Given the interrelatedness of TGDC and the non-TGDC Defendants, and the claims against all Defendants alleging identical conduct concerning the Mark and Domain Name contemplated by the License Agreement, the Court finds that a stay is warranted pending completion of arbitration. See Sharp Corp. v. Hisense USA Corp., No. 17-cv-03341-YGR, 2017 WL 6017897 (N.D. Cal. Dec. 5, 2017) (granting stay of claims against non-signatory defendants pending arbitration of license agreement where "the claims against the defendants . . . all arise from the identical conduct, and are intertwined.").
Accordingly, the Court grants the non-TGDC Defendants' motion to stay all proceedings pending completion of arbitration.
In line with the foregoing, the Court GRANTS in part Plaintiff's motion for preliminary injunction. Defendants are enjoined from making any modifications to the Website pending resolution on the merits, except in response to reasonable requests by Plaintiff to update basic business information concerning the San Francisco restaurant's hours of operation and menu changes. Such changes must be made within 72 hours (not counting weekends or holidays) of the request, unless the parties agree otherwise.
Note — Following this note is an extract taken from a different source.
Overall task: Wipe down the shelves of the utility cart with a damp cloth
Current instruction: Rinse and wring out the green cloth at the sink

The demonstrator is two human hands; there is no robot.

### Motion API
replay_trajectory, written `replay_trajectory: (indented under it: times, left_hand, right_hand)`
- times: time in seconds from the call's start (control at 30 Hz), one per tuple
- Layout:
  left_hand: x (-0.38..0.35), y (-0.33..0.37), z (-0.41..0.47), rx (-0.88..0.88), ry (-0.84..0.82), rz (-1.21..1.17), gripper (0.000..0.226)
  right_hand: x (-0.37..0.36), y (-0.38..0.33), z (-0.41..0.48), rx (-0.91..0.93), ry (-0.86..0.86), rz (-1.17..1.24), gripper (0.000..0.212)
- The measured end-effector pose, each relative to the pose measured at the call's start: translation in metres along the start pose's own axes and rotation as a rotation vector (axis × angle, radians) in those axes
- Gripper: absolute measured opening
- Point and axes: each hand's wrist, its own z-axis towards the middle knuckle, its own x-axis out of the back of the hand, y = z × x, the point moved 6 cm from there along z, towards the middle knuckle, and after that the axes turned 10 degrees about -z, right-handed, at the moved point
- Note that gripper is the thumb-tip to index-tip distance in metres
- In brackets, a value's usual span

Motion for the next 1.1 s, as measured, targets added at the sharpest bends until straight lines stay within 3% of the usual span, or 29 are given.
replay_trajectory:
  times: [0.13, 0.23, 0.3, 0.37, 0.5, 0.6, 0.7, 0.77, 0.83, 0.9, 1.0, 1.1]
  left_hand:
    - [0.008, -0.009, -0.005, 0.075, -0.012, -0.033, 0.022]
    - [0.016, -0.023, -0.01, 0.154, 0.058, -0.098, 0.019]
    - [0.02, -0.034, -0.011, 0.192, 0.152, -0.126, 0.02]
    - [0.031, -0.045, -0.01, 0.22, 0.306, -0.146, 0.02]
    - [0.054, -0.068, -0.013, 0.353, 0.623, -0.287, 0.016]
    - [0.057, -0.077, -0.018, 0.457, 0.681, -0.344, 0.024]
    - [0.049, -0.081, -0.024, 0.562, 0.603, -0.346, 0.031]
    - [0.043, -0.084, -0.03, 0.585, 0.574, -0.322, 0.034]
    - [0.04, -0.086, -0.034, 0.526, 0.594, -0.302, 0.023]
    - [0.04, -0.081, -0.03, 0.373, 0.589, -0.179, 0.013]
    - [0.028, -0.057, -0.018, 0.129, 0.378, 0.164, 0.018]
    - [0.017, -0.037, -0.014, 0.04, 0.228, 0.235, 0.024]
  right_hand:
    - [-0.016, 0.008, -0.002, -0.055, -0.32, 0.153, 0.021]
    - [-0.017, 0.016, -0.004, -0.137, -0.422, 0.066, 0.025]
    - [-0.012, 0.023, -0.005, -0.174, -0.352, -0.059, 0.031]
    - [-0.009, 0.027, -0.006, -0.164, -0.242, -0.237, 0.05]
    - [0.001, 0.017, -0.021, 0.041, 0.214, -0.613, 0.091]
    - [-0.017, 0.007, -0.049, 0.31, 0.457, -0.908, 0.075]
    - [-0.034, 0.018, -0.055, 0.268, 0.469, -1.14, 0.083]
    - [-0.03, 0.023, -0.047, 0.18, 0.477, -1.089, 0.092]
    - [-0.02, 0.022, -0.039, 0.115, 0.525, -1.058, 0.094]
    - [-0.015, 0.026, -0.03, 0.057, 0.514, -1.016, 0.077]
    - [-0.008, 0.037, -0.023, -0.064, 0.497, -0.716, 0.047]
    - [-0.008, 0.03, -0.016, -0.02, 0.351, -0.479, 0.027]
The Court GRANTS TGDC's motion to compel arbitration based on the parties' agreement to conduct resolution of their dispute in accordance with the AAA rules. Accordingly, any further proceedings in this action are stayed pursuant to 9 U.S.C. § 3. The parties shall jointly file a report on the status of the arbitration proceedings within six months of the date of this Order.
The Court GRANTS the non-TGDC Defendants' motion to stay proceedings pending resolution of arbitration between TGDC and Plaintiff. The Court dismisses without prejudice the non-TGDC Defendants' motion to dismiss; the motion may be renewed, if necessary, following the lifting of the stay.
This Order disposes of Docket Nos. 16, 18, 25, 31.